Tate feels optimistic about the future. He expressed a feeling of pride in the progress the Title IX office has made since his arrival.
“I think we’ve been able to see many of the weaknesses in the past processes and all of those have been addressed,” he said. “We’re going in the right direction.”
Tate said that the staffing problems have been addressed as well as the deficiencies in the reporting process. “I’m not tolerating anybody who’s engaged in anything that’s inconsistent with Title IX regulatory function,” he said.
COVID-19:
Tate explained how his background in epidemiology helped guide his decision making on LSU’s COVID-19 mitigation policies, which are some of the strictest of any SEC school.
Tate has written on the topic of pandemic response and is a psychiatric epidemiologist.
“Everybody I interact with has been giving me epidemiology advice, you know, with their degrees from Twitter,” he said, laughing. “I was going to be guided by science. And I was just going to put blinders on; I was going to shut Twitter off, shut off political stuff and just do what would work.”
Tate tempered his excitement about low COVID-19 cases in recent weeks and the lifting of the mask mandate with some words of caution about the holidays.
“It will cycle back,” Tate said. “Because you’re going to leave, you’re going to get exposed and the numbers will go up a little bit again.”
The world is currently on high alert due to the emergence of a new variant of COVID-19, Omicron, which was discovered in South Africa on Nov. 24.
Even if there is another surge over the winter months, Tate said the worst that could happen would be a repeat of this fall’s mitigation efforts, like the return of a mask mandate and continued use of HEPA filters in classrooms next semester.
Scholarship First
On his first day on the job in July, Tate spoke about his “scholarship first” approach to bolstering the university’s academic reputation. He recently outlined five areas he believes the university should focus on to “protect the future of the people of Louisiana” and make LSU a premier research university.
The first three are focused on environmental issues in Louisiana, like securing the state’s disappearing coast, investing in carbon capture technology to reduce greenhouse gas emissions and improving agriculture through precision agriculture and biotechnology.
“The future of our coasts is completely aligned with the future of the state, which is completely aligned, in my opinion, with the future of the United States,” Tate said. “If we don’t deal with the energy problem in carbon capture related to it, climate change is going to destroy us.”
Tate also wants the university to be a nationally designated cancer institute.

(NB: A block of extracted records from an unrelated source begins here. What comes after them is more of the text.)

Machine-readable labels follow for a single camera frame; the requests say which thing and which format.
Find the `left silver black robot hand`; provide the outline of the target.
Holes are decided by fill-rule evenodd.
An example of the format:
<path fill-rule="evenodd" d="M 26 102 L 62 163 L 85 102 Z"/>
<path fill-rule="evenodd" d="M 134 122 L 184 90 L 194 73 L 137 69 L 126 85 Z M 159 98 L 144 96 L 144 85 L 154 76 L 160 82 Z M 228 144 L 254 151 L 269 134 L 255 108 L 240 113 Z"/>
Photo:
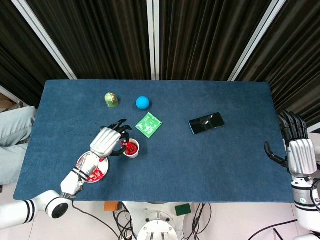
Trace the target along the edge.
<path fill-rule="evenodd" d="M 121 139 L 125 139 L 127 143 L 130 140 L 127 130 L 131 131 L 132 128 L 129 125 L 122 126 L 126 121 L 127 119 L 121 119 L 110 126 L 102 126 L 100 132 L 90 144 L 90 151 L 102 159 L 109 156 L 120 156 L 125 153 L 126 145 L 120 150 L 114 150 L 114 148 Z"/>

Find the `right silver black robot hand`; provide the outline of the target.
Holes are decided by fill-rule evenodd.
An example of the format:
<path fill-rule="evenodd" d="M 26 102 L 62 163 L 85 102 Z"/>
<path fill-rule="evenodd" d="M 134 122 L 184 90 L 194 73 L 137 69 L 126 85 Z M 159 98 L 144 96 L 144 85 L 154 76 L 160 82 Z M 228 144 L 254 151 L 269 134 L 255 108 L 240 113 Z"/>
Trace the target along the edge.
<path fill-rule="evenodd" d="M 270 144 L 264 143 L 266 155 L 286 168 L 295 178 L 307 178 L 318 170 L 315 147 L 308 136 L 307 124 L 298 115 L 284 110 L 278 115 L 280 129 L 286 147 L 286 158 L 275 155 Z"/>

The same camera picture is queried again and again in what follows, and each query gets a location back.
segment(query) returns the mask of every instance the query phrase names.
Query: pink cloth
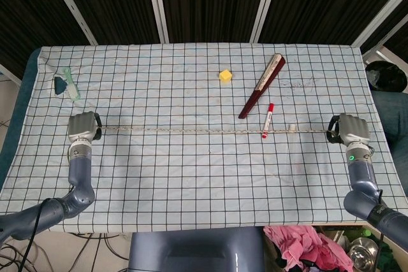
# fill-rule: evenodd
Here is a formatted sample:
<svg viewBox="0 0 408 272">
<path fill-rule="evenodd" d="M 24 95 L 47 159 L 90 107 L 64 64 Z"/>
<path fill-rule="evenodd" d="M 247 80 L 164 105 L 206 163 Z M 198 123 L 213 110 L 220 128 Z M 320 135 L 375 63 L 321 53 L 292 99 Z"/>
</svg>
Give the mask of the pink cloth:
<svg viewBox="0 0 408 272">
<path fill-rule="evenodd" d="M 342 247 L 309 225 L 265 226 L 263 231 L 287 260 L 286 271 L 296 265 L 303 269 L 300 260 L 305 259 L 323 270 L 353 272 L 353 262 Z"/>
</svg>

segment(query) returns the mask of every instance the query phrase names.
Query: table
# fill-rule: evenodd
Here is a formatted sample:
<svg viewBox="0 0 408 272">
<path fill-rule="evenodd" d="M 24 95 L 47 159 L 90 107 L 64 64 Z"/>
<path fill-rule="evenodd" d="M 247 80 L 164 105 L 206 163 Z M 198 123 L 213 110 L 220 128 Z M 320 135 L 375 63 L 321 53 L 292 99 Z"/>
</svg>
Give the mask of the table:
<svg viewBox="0 0 408 272">
<path fill-rule="evenodd" d="M 248 117 L 238 119 L 274 53 L 287 64 Z M 54 76 L 63 75 L 67 66 L 81 95 L 74 103 L 54 92 Z M 270 134 L 263 140 L 253 132 L 206 131 L 260 130 L 269 103 L 275 103 L 273 130 L 289 124 L 322 130 L 341 112 L 366 119 L 383 199 L 408 212 L 357 48 L 246 43 L 43 47 L 37 67 L 0 213 L 68 192 L 68 118 L 96 111 L 104 125 L 135 130 L 105 129 L 102 139 L 92 142 L 96 200 L 52 230 L 356 222 L 342 204 L 350 191 L 345 148 L 329 144 L 323 133 Z M 233 79 L 220 84 L 224 69 Z"/>
</svg>

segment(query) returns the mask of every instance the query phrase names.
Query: blue table edge
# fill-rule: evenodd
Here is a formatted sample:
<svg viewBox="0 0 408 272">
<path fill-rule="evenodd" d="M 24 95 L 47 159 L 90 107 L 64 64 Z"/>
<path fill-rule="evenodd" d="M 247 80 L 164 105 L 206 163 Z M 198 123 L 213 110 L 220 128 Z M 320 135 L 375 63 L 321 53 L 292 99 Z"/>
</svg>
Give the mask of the blue table edge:
<svg viewBox="0 0 408 272">
<path fill-rule="evenodd" d="M 0 189 L 3 188 L 8 171 L 13 162 L 20 141 L 26 111 L 33 92 L 34 83 L 38 72 L 38 56 L 41 49 L 32 52 L 28 59 L 20 90 L 11 116 L 3 148 L 0 153 Z"/>
</svg>

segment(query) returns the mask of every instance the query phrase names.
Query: yellow block
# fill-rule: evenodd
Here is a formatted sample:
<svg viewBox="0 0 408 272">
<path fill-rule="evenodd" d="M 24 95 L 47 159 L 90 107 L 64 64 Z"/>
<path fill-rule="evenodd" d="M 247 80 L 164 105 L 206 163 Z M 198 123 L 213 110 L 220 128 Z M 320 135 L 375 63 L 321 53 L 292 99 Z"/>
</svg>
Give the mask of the yellow block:
<svg viewBox="0 0 408 272">
<path fill-rule="evenodd" d="M 219 73 L 219 79 L 222 82 L 228 82 L 231 80 L 231 78 L 232 78 L 232 73 L 230 73 L 228 69 L 225 69 L 224 71 L 221 71 Z"/>
</svg>

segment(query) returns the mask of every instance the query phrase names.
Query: metal bowl
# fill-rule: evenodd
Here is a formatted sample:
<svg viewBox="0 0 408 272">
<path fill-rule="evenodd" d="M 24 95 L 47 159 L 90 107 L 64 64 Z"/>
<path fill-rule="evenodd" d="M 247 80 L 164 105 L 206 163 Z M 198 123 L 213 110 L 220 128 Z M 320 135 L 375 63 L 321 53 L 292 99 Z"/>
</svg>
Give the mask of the metal bowl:
<svg viewBox="0 0 408 272">
<path fill-rule="evenodd" d="M 363 272 L 369 272 L 374 267 L 377 252 L 378 246 L 374 241 L 368 238 L 357 238 L 351 243 L 349 257 L 354 267 Z"/>
</svg>

Louisiana has the fifth-highest cancer death rate in the U.S., according to 2019 data from the Centers for Disease Control and Prevention.

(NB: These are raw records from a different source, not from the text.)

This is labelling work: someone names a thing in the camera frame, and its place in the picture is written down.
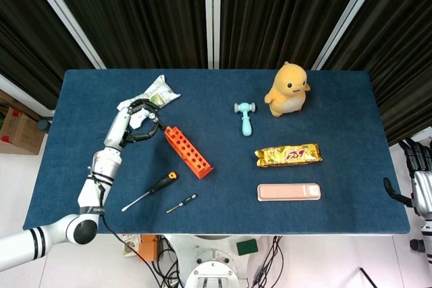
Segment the left black grey robot hand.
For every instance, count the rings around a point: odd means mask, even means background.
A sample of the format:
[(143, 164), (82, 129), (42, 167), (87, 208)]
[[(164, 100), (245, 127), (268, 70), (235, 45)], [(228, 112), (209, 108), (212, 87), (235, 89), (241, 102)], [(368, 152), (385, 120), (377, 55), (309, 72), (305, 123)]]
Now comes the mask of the left black grey robot hand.
[[(131, 116), (141, 109), (150, 112), (150, 119), (153, 120), (154, 126), (148, 133), (133, 134), (129, 126)], [(165, 131), (165, 124), (159, 119), (158, 111), (160, 107), (152, 103), (149, 99), (137, 99), (127, 107), (122, 108), (115, 116), (113, 123), (104, 140), (105, 147), (113, 148), (122, 151), (127, 144), (149, 140), (156, 133), (157, 130)]]

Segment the right black grey robot hand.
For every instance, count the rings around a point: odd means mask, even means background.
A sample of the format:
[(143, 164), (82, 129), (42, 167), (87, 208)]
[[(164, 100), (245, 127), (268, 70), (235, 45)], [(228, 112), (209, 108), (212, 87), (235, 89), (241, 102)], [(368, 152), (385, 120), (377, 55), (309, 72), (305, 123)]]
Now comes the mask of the right black grey robot hand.
[(391, 185), (391, 181), (384, 177), (385, 191), (392, 199), (406, 207), (413, 208), (415, 213), (431, 220), (431, 149), (415, 142), (411, 138), (398, 142), (406, 157), (406, 164), (411, 178), (411, 197), (398, 194)]

“We should be solving the cancer problem,” Tate said.
Lastly, Tate said LSU should focus on cybersecurity research to ensure the country’s protection against potential cyber attacks.
LSU’s college ranking in the most recent U.S News and World Report fell 19 spots, putting the university near the bottom of the SEC, ahead of Mississippi State University only.

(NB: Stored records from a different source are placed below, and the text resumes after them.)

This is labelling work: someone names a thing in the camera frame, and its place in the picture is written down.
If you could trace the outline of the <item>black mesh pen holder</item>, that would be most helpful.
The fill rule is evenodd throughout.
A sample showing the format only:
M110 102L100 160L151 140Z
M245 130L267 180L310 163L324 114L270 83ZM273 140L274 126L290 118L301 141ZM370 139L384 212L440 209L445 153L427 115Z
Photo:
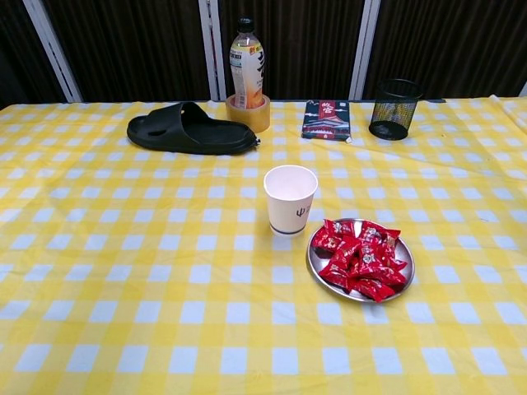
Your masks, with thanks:
M370 133L387 141L406 138L422 94L422 88L413 81L399 78L380 81L376 87Z

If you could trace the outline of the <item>silver metal plate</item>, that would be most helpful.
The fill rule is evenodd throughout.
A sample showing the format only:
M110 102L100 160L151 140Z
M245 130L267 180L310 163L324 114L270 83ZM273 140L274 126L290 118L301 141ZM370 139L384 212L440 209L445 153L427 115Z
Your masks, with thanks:
M353 219L356 221L356 230L360 234L360 232L361 232L361 223L363 221L366 221L366 220L356 219L356 218L353 218ZM329 260L331 259L331 257L333 257L335 252L334 253L330 253L330 252L326 252L326 251L324 251L322 249L314 249L311 246L311 240L313 239L315 233L310 238L310 243L308 245L307 252L306 252L307 266L310 269L310 271L312 272L312 274L314 275L315 279L317 281L319 281L323 286L325 286L328 290L330 290L331 292L333 292L336 295L345 297L345 298L350 299L350 300L357 300L357 301L367 302L367 303L375 303L374 300L366 297L365 295L361 294L360 292L358 292L356 290L351 289L351 291L349 293L347 293L345 290L342 290L338 286L335 286L335 285L333 285L331 283L328 283L327 281L325 281L319 275L319 272L329 264ZM344 237L342 237L342 239L343 239L343 242L352 241L352 240L360 240L358 237L357 238L352 238L352 237L349 237L349 236L344 236ZM366 243L366 242L363 242L362 240L360 240L360 241L361 241L361 247L362 247L363 244L371 245L371 246L376 245L377 247L380 245L380 244ZM360 277L359 273L358 273L359 269L361 268L361 260L360 260L360 258L361 258L361 247L357 251L356 257L353 259L353 262L352 262L352 275L349 277L350 278L350 284L351 284L351 280L357 280L357 279L364 278L364 277ZM389 286L390 288L392 288L395 291L395 294L392 295L391 297L387 298L386 300L382 301L381 303L383 303L383 302L385 302L387 300L392 300L392 299L400 296L410 286L412 280L414 279L415 265L414 265L414 262L413 262L413 257L412 257L412 254L410 253L410 250L408 249L408 246L401 239L400 235L399 235L399 238L397 240L397 244L396 244L395 249L394 249L394 256L397 259L398 264L399 264L399 269L396 270L396 271L401 272L406 277L406 284L403 285L403 286Z

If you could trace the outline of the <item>yellow white checkered tablecloth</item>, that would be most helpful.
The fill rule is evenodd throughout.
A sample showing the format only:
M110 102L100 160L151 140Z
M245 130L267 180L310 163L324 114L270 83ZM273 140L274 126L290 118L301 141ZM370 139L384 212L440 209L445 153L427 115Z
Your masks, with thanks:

“That tells me a lot about the climate,” Tate said. “I don’t think we should be dead last.”
“What is it about that environment that is different than our environment?,” Tate said. “[Is it] Football? Doubt it. We’ve won national championships too. Something else is happening in terms of how people are enculturated and brought into the community and made to feel bigger than just their individual selves.”